Some of you have asked about the lack of a screencast for Vitamin-R on the website and have tried to make me realize that this would be a great asset. Thanks. I’m very much aware of that and there most definitely will be a screencast on the website at some stage. The problem at the moment, is that the product is changing so quickly that a screencast is going to be out of date almost as soon as it is put up. I’m not a great fan of screencast that show a product that has changed beyond recognition in the meantime and updating a screencast a couple of times a month just isn’t practical. My intention is to get Vitamin-R to where I want to be first and then do a screencast that will remain relevant at least until version 2.0 in the far future.

Thank you all for your feedback and support!

Best regards,


First beta of Vitamin-R available


Publishing a new product is always a bit of an out-of-body experience. After spending a great many hours (or in this case well over half a year) working quietly away at your “big next thing” in total isolation from the world, you post the link on MacUpdate and Versiontracker and expose it to the scrutiny of the entire world.

What if people think that my baby is ugly?

I have been there a few times before, but I don’t think anything will compare to the first time in 1996 when my Ph.D. prototype “publicspace” went up on the newly bought “” domain. My gift to the world. Three years of research, two years coding. And totally free. An hour later I had half a dozen complaints about Command-A not selecting all the files.. and no congratulations on my huge achievement from an adoring public. You live, you learn 😉

Well, what makes me think about that experience 14 years ago is that my new application, Vitamin-R is a more personal product than any of those that came after the eponymous publicspace.

Vitamin-R is my personal attempt at creating a productivity enhancement tool. Unlike A Better Finder Rename, A Better Finder Attributes, “The Big Mean Folder Machine” and even MacBreakZ which were largely developed by me for other people, Vitamin-R is designed to help me and hopefully people like me, become more productive and more satisfied with how they spend their work days. It’s for creative people who love doing stuff but find it hard to get down to it.

What has always irritated me with the productivity systems that are out there, is that they focus on capturing and organising action items rather than actually getting anything done.

Getting Things Done is a great idea and has a few nice ideas, but if you are anything like me, you’ll soon have a huge to-do list, but will still not have gotten around to actually doing any work. For some real GTD fanatics managing their to-do list and their reference system and all the rest appears to be an end in itself.

What did you do today?

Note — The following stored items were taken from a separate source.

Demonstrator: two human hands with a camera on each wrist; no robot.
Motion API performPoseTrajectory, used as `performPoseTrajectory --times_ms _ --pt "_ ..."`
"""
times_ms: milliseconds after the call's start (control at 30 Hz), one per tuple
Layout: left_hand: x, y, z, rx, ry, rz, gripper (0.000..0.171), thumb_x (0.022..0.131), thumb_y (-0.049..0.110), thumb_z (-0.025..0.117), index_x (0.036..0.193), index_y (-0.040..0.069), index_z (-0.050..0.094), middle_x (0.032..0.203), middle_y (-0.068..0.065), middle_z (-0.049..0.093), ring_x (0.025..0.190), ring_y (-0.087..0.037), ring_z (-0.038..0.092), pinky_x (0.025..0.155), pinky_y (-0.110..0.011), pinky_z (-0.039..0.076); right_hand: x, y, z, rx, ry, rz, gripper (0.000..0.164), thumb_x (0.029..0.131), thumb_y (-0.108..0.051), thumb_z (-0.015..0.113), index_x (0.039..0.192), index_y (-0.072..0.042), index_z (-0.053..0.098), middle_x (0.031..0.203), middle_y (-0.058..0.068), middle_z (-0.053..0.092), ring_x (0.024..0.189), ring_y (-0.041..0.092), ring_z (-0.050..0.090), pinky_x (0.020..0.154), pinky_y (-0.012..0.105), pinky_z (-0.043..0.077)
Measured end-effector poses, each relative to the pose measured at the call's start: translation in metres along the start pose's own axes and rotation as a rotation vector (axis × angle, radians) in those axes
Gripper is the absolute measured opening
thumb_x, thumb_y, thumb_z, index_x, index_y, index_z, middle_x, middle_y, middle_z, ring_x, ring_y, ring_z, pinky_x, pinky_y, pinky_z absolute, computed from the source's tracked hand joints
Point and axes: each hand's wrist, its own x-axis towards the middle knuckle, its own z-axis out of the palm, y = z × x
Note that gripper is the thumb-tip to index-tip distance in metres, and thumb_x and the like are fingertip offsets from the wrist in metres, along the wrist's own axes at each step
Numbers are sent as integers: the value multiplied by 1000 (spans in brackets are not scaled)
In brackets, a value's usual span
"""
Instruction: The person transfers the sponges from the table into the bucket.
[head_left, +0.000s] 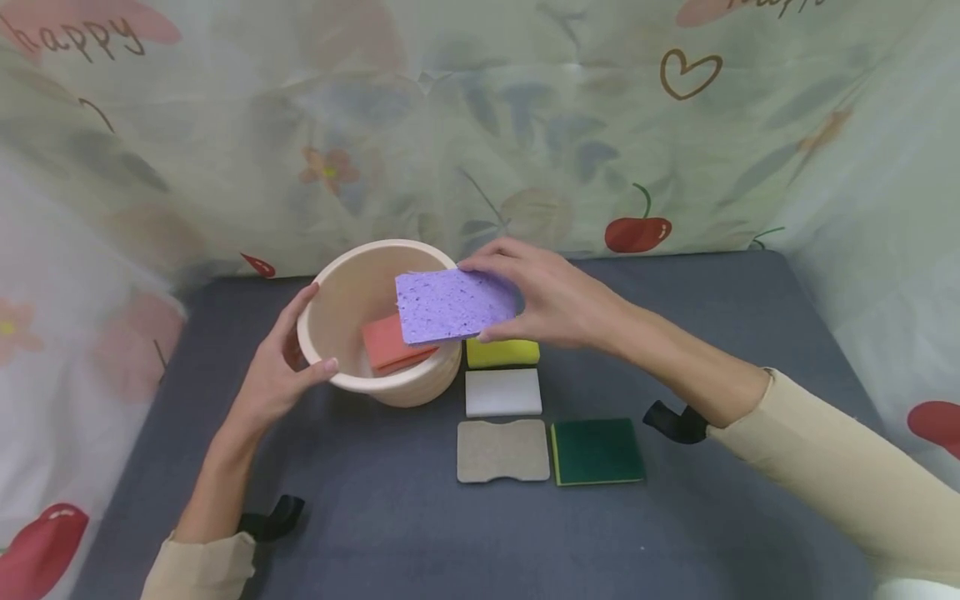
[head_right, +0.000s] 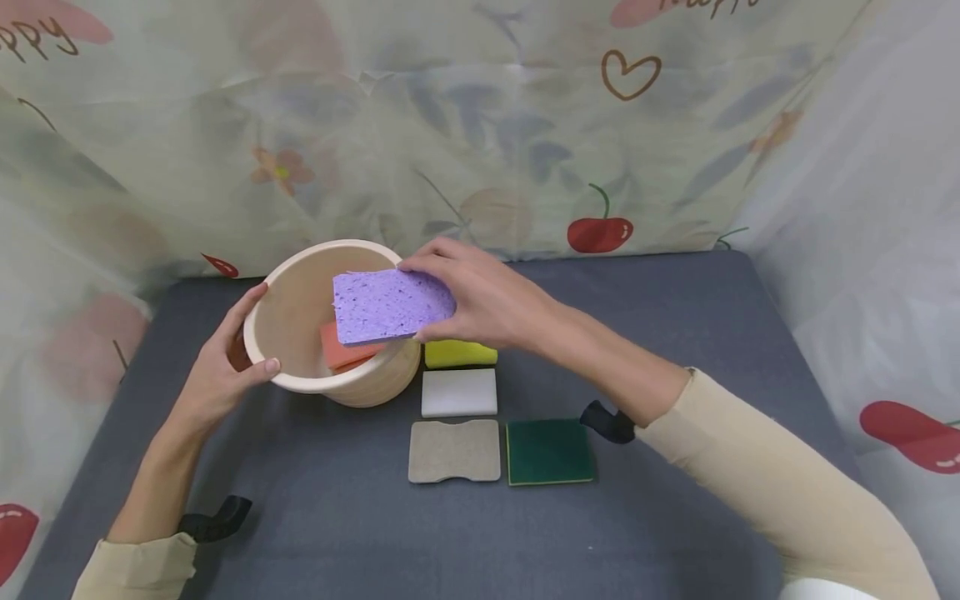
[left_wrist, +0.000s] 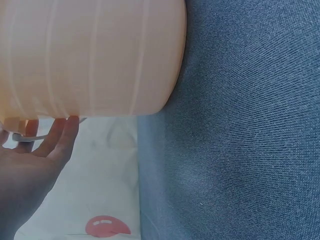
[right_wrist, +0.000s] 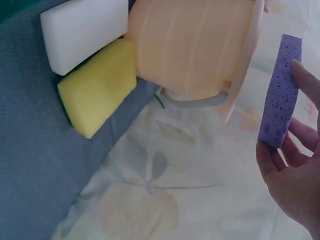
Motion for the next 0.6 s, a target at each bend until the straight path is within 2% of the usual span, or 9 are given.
performPoseTrajectory --times_ms 200,367,600 --pt "1 -1 1 -20 0 0 94 81 -10 71 158 19 26 159 -12 28 129 -21 45 89 -17 47 16 2 5 -17 -3 -10 71 77 -33 86 138 -10 58 129 4 57 119 17 52 99 32 43" --pt "0 0 1 -24 13 -5 95 80 -14 69 158 19 26 159 -13 27 128 -19 46 88 -16 47 28 1 11 -2 -14 -3 69 79 -33 84 138 -10 57 129 3 56 116 16 52 96 30 43" --pt "0 1 2 -18 5 -25 95 80 -13 68 159 19 24 159 -14 27 129 -25 44 90 -16 47 42 -1 19 19 -27 53 67 80 -31 82 139 -13 57 129 2 53 115 15 50 97 29 41"
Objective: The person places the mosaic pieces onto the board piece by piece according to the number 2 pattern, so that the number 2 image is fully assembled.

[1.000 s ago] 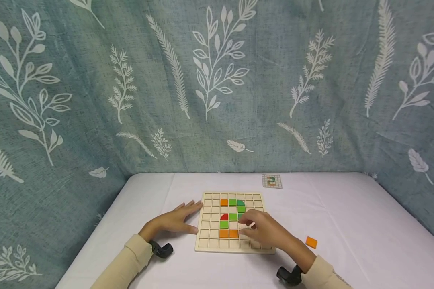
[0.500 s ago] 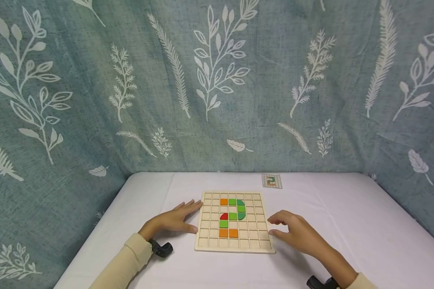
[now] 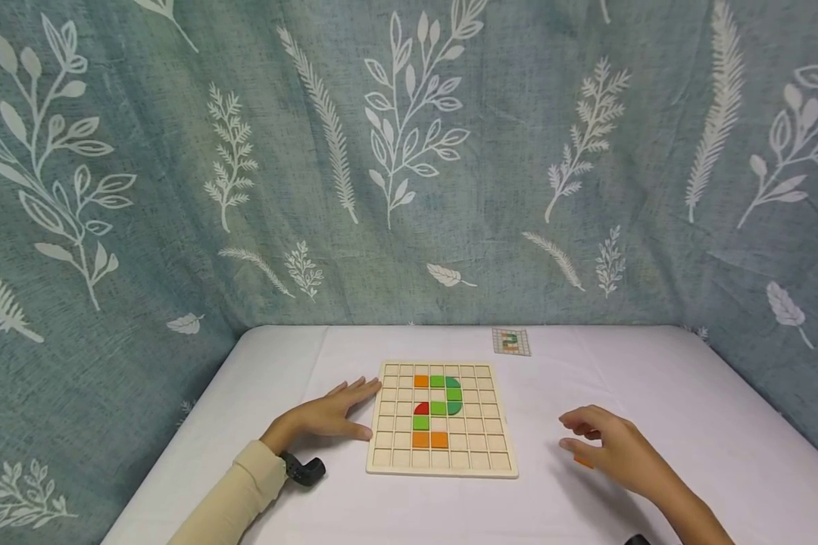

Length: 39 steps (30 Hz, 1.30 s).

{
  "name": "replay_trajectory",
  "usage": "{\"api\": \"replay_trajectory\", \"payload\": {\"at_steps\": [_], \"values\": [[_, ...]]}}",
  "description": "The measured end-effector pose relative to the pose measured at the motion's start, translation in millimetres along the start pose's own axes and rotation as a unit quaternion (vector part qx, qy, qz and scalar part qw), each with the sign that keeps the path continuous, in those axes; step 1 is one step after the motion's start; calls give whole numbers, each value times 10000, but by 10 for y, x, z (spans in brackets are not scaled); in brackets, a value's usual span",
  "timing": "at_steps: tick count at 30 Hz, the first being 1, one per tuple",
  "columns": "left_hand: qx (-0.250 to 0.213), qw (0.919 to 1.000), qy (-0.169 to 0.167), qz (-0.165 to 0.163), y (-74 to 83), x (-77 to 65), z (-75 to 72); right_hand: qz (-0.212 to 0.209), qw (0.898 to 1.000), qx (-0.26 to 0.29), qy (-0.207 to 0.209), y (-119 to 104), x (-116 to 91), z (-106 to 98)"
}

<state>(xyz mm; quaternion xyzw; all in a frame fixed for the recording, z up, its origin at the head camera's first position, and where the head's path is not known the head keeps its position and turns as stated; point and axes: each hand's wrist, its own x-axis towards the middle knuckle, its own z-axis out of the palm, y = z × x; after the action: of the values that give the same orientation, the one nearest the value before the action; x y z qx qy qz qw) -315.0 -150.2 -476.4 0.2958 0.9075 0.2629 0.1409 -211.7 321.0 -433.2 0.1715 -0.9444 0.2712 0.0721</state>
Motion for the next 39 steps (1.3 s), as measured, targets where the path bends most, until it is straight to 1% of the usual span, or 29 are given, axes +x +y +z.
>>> {"api": "replay_trajectory", "payload": {"at_steps": [3,7,10,15,20,23,30,39], "values": [[18,10000,-8,-8,-6,-3,5,64,10000,-32,8,81,-48,-25],[57,10000,4,-29,-10,-8,9,32,10000,48,2,151,-103,-49],[49,10000,-5,-18,-7,-6,12,163,9998,59,-41,187,-129,-47],[47,10000,-32,-12,-1,3,20,202,9995,-22,-244,248,-157,-22],[101,9999,-8,-36,-5,2,15,40,9980,-262,-570,305,-167,-16],[118,9999,-3,-53,-4,3,6,-89,9969,-424,-652,325,-172,-10],[73,10000,4,-19,-18,13,-5,11,9963,-602,-608,315,-174,21],[87,10000,-14,-6,-21,11,10,4,9973,-589,-432,319,-181,73]]}}
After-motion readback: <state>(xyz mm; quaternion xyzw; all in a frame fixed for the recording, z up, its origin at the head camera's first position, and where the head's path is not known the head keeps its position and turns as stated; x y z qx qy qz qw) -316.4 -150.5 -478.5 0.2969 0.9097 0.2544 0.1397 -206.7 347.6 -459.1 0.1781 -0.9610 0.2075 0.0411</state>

Oh, well.. I did my weekly review, worked through my in-tray, reorganised my contexts in OmniFocus and synched my to-do list with my iPhone. Wow, I rock!

This was the starting point for my Vitamin-R project. Instead of spending my time organising in minute detail what my next action should be, I wanted a new system that could live with a little bit of creative chaos and that would help me get my work done. I’m not about to throw out my to-do list manager away, but I’m done hoping that my actual work will magically get done if I just keep reorganising my database often enough.

So as a good former academic, I started researching the issue. Along the way I read many a book from one productivity guru or another, took a brief detour into neuroscience, tried a few things myself and then started coding.. I haven’t stopped reading, thinking or coding since.

What is released as the first public beta today is not the finished product. It’ll never be finished and will keep evolving and my head is already bursting with ideas for all the great features that will be added in the future.. and that is before I get into the feedback loop with (potential) users.

This is merely a beginning. Perhaps you will think that my baby is ugly. That’ll be unfortunate. Please let me know, so that I can improve it.